In the listing below, write out exactly each line from the first through the one containing "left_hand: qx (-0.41".

Material provided START

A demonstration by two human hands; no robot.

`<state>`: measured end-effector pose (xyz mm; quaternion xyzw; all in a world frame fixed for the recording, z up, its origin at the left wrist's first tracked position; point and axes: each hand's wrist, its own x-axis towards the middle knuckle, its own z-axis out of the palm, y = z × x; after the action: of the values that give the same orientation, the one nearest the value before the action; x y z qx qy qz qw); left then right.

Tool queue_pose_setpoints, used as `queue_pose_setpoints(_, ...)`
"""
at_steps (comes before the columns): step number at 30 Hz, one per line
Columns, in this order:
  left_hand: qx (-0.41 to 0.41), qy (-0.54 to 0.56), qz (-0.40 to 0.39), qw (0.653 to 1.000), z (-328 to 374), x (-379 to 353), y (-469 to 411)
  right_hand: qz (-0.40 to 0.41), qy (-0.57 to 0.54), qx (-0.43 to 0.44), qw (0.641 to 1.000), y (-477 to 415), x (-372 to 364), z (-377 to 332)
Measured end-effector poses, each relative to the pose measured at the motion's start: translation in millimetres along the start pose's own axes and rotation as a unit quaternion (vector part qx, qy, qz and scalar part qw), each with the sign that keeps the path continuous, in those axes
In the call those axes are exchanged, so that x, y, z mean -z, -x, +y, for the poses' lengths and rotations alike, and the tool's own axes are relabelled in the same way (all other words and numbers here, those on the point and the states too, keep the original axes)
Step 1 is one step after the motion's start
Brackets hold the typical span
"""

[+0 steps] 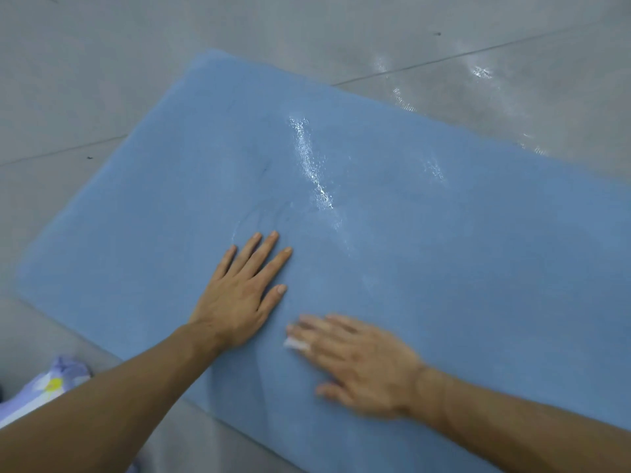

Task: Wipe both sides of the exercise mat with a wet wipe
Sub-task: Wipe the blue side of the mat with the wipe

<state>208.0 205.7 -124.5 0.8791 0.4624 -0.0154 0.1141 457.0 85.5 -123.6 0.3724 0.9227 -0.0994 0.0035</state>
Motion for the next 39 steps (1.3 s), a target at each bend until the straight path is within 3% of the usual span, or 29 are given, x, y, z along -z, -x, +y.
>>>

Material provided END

**Your solution**.
A demonstration by two human hands; no robot.

`<state>`: measured end-effector pose (xyz mm; quaternion xyzw; all in a world frame fixed for the recording, z up, its origin at the left wrist's first tracked position; point and axes: each hand's wrist, its own x-axis towards the middle knuckle, its own z-axis out of the palm, y = z × x; after the action: of the values that give the same orientation, the one nearest the value before the action; x y z qx qy qz qw); left then right.

Tool queue_pose_setpoints, used as `queue_pose_setpoints(_, ...)`
"""
at_steps (comes before the columns): step number at 30 Hz, one per line
Columns, in this order:
  left_hand: qx (-0.41 to 0.41), qy (-0.54 to 0.56), qz (-0.40 to 0.39), qw (0.653 to 1.000), z (-328 to 374), x (-379 to 353), y (-469 to 411)

The output is complete, and nothing more is needed.